Меж тем, панки дело говорят. По крайней мере, есть над чем поразмыслить.
Вся философия искусства (для краткости —
эстетика) сводится к трём основным вопросам.
Первый: что такое прекрасное?
Второй: каково отношение прекрасного в природе — и прекрасного, созданного человеком? Этот же вопрос, будучи сформирован в категориях доминирования: что выше?
Третий: что выше в человечески-прекрасном: творчество поэта — или труд критика?
Первый вопрос («вопрос, конечно, интересный… интересный, конечно, вопрос») мы сегодня оставим в стороне. Поговорим о двух последних.
Классическая
эстетика (увенчанная Гегелем) на второй вопрос дала чёткий ответ: только созданное человеком-художником истинно прекрасно. Ибо есть творение сознательного Духа (то бишь, мышления). Прекрасное в природе, конечно, совершенно реально (иначе откуда бы оно появилось у человека?), но оно — лишь пролог к прекрасному, созданному человеком-художником.
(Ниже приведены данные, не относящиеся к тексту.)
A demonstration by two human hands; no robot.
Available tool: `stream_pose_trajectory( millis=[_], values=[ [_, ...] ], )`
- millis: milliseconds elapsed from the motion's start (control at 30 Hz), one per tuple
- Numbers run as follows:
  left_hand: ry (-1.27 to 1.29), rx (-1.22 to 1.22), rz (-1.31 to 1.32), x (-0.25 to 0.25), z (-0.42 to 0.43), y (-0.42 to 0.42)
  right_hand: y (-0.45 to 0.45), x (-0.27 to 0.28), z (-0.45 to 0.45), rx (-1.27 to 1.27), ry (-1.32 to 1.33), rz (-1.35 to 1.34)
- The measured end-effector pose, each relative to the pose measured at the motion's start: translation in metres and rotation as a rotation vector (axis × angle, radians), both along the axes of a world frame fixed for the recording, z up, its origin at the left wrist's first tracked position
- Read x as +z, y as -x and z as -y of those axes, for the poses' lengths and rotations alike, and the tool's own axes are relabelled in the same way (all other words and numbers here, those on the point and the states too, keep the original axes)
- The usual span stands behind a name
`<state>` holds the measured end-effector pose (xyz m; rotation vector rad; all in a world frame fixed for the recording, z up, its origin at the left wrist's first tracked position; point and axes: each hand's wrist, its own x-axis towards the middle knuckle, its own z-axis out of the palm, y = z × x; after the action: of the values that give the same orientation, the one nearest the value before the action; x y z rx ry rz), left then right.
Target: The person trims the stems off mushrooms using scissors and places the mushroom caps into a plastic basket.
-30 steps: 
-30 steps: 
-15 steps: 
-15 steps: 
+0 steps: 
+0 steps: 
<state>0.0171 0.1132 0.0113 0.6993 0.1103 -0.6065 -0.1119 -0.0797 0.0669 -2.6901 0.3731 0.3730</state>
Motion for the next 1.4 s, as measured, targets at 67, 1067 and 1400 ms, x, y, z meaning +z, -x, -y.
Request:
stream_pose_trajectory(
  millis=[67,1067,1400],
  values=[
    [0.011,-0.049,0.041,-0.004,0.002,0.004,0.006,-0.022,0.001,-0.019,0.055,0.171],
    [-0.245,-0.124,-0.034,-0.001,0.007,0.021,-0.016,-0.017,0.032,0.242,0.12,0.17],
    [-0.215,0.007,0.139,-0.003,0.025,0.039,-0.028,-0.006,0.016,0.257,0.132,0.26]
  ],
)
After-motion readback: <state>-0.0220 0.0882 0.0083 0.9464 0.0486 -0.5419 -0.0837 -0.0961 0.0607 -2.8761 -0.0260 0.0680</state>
Разница между прекрасным в природе и человечески-прекрасным — такая же, как между обещанием и исполнением.
Всего одна иллюстрация. Генрих Гейне (который на самом деле Хайнрих Хайне, конечно, но такова традиционная русская транскрипция) вспоминал, как беседуя вечером с Гегелем, начал восторгаться звёздным небом. «Звёзды? Угревая сыпь на лице неба», — отрезал Гегель.
Но отсюда третий вопрос: если прекрасное истинно только как творение сознательного мышления, то что выше: поэтический гений — или критик (философ искусства), осмысливающий произведения поэта? Ведь мышление критика намного конкретнее, он лучше понимает прекрасное, и, в отличие от поэта, критик может сформулировать это прекрасное.
Отсюда: песня «Тараканов!» — акт внутрипартийной борьбы. Почему? Потому что это выяснение отношение внутри одной эстетической партии, признающей первенство человечески-прекрасного над природным прекрасным. Партия эта победила ещё 200 лет назад — и «
Эстетика» Гегеля обосновала и зафиксировала эту победу.
Но победа партии всегда ведёт к противоречиям внутри этой партии: задолго до «Тараканов!» началась борьба за права художественного гения против художественного критика. (А московские панки, сами того не сознавая, но совсем не случайно, этот holy war продолжили. Как там у Ильфа и Петрова? «Если б Остап узнал, что он играет такие мудрёные партии и сталкивается с такой испытанной защитой, он крайне бы удивился»).
Но ларчик просто открывается. Если критик не хочет быть паразитом искусства — он не должен лезть в искусство со своими советами. Если не дал Бог таланта художника — не надо художнику мешать. Задача критика — осмыслить все произведения искусства как единое движение к постижению прекрасного. И чем меньше субъективной вкусовщины будет у критика, тем он лучше справится со своей задачей. Так же и художник тем велик, чем меньше в его произведениях его самого.